> **Work instruction**
All of the records must be given again exactly.
--- Given information Enclosed Below ---
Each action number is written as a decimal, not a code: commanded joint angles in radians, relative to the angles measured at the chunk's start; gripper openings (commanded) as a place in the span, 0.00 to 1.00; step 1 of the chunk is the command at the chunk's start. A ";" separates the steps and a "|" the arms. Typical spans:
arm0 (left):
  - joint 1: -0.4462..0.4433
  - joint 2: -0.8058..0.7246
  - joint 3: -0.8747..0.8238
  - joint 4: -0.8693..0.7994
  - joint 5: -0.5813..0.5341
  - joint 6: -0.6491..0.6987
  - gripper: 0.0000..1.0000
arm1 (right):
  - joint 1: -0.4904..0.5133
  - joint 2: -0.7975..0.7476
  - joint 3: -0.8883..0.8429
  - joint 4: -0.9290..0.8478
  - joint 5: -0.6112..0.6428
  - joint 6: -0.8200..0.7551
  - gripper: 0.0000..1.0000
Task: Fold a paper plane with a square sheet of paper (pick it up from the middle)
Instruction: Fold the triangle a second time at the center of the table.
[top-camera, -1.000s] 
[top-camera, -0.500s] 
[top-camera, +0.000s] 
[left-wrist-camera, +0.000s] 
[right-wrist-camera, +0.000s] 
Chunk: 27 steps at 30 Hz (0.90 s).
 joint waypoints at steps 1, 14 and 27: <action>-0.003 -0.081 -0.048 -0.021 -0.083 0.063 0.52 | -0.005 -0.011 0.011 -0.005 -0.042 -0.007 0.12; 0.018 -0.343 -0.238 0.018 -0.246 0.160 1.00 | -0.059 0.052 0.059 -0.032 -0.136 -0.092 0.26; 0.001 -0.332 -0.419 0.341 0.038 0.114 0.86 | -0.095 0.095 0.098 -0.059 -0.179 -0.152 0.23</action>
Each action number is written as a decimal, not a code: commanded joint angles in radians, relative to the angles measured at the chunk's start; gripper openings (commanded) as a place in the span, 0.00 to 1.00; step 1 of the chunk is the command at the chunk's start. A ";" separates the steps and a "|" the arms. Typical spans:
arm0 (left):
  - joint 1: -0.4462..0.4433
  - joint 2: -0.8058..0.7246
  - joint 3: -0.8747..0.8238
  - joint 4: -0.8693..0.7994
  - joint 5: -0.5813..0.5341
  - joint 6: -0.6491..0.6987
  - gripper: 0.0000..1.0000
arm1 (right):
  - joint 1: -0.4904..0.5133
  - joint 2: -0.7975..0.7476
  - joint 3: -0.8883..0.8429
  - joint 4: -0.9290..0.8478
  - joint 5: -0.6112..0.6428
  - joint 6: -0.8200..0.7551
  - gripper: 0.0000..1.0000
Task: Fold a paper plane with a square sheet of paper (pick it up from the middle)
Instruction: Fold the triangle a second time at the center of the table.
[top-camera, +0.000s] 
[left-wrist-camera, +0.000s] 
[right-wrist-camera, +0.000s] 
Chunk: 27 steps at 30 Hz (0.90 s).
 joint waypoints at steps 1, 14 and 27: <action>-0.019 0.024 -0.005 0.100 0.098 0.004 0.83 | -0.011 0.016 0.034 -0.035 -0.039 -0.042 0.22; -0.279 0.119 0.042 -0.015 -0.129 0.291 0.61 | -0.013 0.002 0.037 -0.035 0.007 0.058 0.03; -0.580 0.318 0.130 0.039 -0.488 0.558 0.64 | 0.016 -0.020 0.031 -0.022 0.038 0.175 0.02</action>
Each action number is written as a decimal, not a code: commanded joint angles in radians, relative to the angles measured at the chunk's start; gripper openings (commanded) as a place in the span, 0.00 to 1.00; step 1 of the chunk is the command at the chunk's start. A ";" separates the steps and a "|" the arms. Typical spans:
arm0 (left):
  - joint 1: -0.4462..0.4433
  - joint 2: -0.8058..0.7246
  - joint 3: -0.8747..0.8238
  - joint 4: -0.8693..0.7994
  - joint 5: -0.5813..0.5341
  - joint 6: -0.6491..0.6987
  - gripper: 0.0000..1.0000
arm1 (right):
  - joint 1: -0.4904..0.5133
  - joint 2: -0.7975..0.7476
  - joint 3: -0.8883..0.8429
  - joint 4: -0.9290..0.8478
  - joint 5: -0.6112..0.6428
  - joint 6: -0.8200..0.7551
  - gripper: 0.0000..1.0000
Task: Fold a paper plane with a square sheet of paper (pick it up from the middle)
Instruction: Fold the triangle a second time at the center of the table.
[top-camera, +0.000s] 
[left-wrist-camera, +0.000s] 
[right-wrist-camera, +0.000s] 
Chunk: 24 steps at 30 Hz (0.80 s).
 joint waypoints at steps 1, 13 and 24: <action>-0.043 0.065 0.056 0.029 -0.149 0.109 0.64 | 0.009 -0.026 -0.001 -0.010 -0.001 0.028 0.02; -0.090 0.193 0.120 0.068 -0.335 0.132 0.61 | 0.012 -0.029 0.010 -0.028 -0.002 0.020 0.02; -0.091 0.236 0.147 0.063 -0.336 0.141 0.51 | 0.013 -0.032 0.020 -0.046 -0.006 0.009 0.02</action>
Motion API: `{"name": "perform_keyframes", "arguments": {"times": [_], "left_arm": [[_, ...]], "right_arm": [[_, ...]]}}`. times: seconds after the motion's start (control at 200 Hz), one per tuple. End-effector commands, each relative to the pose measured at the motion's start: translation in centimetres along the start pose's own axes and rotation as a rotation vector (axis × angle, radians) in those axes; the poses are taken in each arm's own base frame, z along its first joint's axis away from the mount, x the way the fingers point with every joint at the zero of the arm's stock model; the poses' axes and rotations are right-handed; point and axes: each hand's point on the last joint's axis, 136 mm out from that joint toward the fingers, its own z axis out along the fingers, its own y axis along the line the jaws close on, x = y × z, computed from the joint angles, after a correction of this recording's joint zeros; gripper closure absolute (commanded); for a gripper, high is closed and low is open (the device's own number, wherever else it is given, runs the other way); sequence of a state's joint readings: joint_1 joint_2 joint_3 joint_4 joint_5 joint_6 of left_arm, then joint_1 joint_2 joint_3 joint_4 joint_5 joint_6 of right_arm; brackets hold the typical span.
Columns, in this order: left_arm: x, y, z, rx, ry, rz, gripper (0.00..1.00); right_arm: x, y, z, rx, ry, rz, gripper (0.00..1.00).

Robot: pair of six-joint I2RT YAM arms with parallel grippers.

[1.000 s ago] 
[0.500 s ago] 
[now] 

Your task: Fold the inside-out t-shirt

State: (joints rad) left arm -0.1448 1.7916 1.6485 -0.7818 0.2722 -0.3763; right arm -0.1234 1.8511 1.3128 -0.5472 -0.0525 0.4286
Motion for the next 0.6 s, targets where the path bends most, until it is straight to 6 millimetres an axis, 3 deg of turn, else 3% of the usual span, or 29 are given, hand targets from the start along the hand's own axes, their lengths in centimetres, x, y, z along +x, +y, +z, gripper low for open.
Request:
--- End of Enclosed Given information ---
> **Response to the exercise**
Each action number is written as a decimal, not a code: commanded joint angles in radians, relative to the angles measured at the chunk's start; gripper openings (commanded) as a place in the span, 0.00 to 1.00; step 1 of the chunk is the command at the chunk's start. A ";" separates the steps and a "|" the arms. Typical spans:
arm0 (left):
  - joint 1: -0.4462..0.4433
  - joint 2: -0.8058..0.7246
  - joint 3: -0.8747..0.8238
  - joint 4: -0.8693..0.7994
  - joint 5: -0.5813..0.5341
  - joint 6: -0.6491..0.6987
  - gripper: 0.0000..1.0000
arm1 (right):
  - joint 1: -0.4904..0.5133
  - joint 2: -0.7975..0.7476
  - joint 3: -0.8883..0.8429
  - joint 4: -0.9290..0.8478
  - joint 5: -0.6112..0.6428
  - joint 6: -0.8200..0.7551
  - gripper: 0.0000..1.0000
Task: Fold a paper plane with a square sheet of paper (pick it up from the middle)
Instruction: Fold the triangle a second time at the center of the table.
[top-camera, -1.000s] 
[top-camera, -0.500s] 
[top-camera, +0.000s] 
[left-wrist-camera, +0.000s] 
[right-wrist-camera, +0.000s] 
Chunk: 27 steps at 30 Hz (0.90 s).
 joint waypoints at steps 1, 14 and 27: <action>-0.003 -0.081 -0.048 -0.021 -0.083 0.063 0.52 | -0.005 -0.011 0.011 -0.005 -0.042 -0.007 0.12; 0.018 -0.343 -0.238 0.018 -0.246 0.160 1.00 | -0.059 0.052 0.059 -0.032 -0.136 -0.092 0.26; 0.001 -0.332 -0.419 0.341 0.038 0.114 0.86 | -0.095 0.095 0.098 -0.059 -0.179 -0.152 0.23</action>
Each action number is written as a decimal, not a code: commanded joint angles in radians, relative to the angles measured at the chunk's start; gripper openings (commanded) as a place in the span, 0.00 to 1.00; step 1 of the chunk is the command at the chunk's start. A ";" separates the steps and a "|" the arms. Typical spans:
arm0 (left):
  - joint 1: -0.4462..0.4433
  - joint 2: -0.8058..0.7246
  - joint 3: -0.8747..0.8238
  - joint 4: -0.8693..0.7994
  - joint 5: -0.5813..0.5341
  - joint 6: -0.6491..0.6987
  - gripper: 0.0000..1.0000
arm1 (right):
  - joint 1: -0.4904..0.5133
  - joint 2: -0.7975..0.7476
  - joint 3: -0.8883..0.8429
  - joint 4: -0.9290..0.8478
  - joint 5: -0.6112..0.6428
  - joint 6: -0.8200..0.7551
  - gripper: 0.0000..1.0000
Task: Fold a paper plane with a square sheet of paper (pick it up from the middle)
Instruction: Fold the triangle a second time at the center of the table.
[top-camera, +0.000s] 
[left-wrist-camera, +0.000s] 
[right-wrist-camera, +0.000s] 
Chunk: 27 steps at 30 Hz (0.90 s).
 joint waypoints at steps 1, 14 and 27: <action>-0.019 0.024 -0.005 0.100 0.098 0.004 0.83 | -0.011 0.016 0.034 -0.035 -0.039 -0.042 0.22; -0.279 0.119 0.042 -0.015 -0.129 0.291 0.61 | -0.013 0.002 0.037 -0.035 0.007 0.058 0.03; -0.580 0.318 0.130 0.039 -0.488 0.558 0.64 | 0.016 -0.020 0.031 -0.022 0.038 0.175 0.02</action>
Each action number is written as a decimal, not a code: commanded joint angles in radians, relative to the angles measured at the chunk's start; gripper openings (commanded) as a place in the span, 0.00 to 1.00; step 1 of the chunk is the command at the chunk's start. A ";" separates the steps and a "|" the arms. Typical spans:
arm0 (left):
  - joint 1: -0.4462..0.4433
  - joint 2: -0.8058..0.7246
  - joint 3: -0.8747..0.8238
  - joint 4: -0.8693..0.7994
  - joint 5: -0.5813..0.5341
  - joint 6: -0.6491..0.6987
  - gripper: 0.0000..1.0000
arm1 (right):
  - joint 1: -0.4904..0.5133
  - joint 2: -0.7975..0.7476
  - joint 3: -0.8883..0.8429
  - joint 4: -0.9290..0.8478
  - joint 5: -0.6112..0.6428
  - joint 6: -0.8200..0.7551
  - gripper: 0.0000..1.0000
Task: Fold a paper plane with a square sheet of paper (pick it up from the middle)
Instruction: Fold the triangle a second time at the center of the table.
[top-camera, +0.000s] 
[left-wrist-camera, +0.000s] 
[right-wrist-camera, +0.000s] 
Chunk: 24 steps at 30 Hz (0.80 s).
 joint waypoints at steps 1, 13 and 24: <action>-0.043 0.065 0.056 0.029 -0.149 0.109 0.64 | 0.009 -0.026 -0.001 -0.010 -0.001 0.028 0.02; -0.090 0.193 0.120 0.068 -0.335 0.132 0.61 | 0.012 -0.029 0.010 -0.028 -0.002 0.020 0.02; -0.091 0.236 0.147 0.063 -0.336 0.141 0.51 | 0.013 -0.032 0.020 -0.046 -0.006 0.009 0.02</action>
Motion API: `{"name": "perform_keyframes", "arguments": {"times": [_], "left_arm": [[_, ...]], "right_arm": [[_, ...]]}}`. times: seconds after the motion's start (control at 200 Hz), one per tuple. End-effector commands, each relative to the pose measured at the motion's start: translation in centimetres along the start pose's own axes and rotation as a rotation vector (axis × angle, radians) in those axes; the poses are taken in each arm's own base frame, z along its first joint's axis away from the mount, x the way the fingers point with every joint at the zero of the arm's stock model; the poses' axes and rotations are right-handed; point and axes: each hand's point on the last joint's axis, 136 mm out from that joint toward the fingers, its own z axis out along the fingers, its own y axis along the line the jaws close on, x = y × z, computed from the joint angles, after a correction of this recording's joint zeros; gripper closure absolute (commanded); for a gripper, high is closed and low is open (the device's own number, wherever else it is given, runs the other way); sequence of a state's joint readings: joint_1 joint_2 joint_3 joint_4 joint_5 joint_6 of left_arm, then joint_1 joint_2 joint_3 joint_4 joint_5 joint_6 of right_arm; brackets hold the typical span.
Columns, in this order: left_arm: x, y, z, rx, ry, rz, gripper (0.00..1.00); right_arm: x, y, z, rx, ry, rz, gripper (0.00..1.00).

Robot: pair of six-joint I2RT YAM arms with parallel grippers.

[1.000 s ago] 
[0.500 s ago] 
[now] 

Your task: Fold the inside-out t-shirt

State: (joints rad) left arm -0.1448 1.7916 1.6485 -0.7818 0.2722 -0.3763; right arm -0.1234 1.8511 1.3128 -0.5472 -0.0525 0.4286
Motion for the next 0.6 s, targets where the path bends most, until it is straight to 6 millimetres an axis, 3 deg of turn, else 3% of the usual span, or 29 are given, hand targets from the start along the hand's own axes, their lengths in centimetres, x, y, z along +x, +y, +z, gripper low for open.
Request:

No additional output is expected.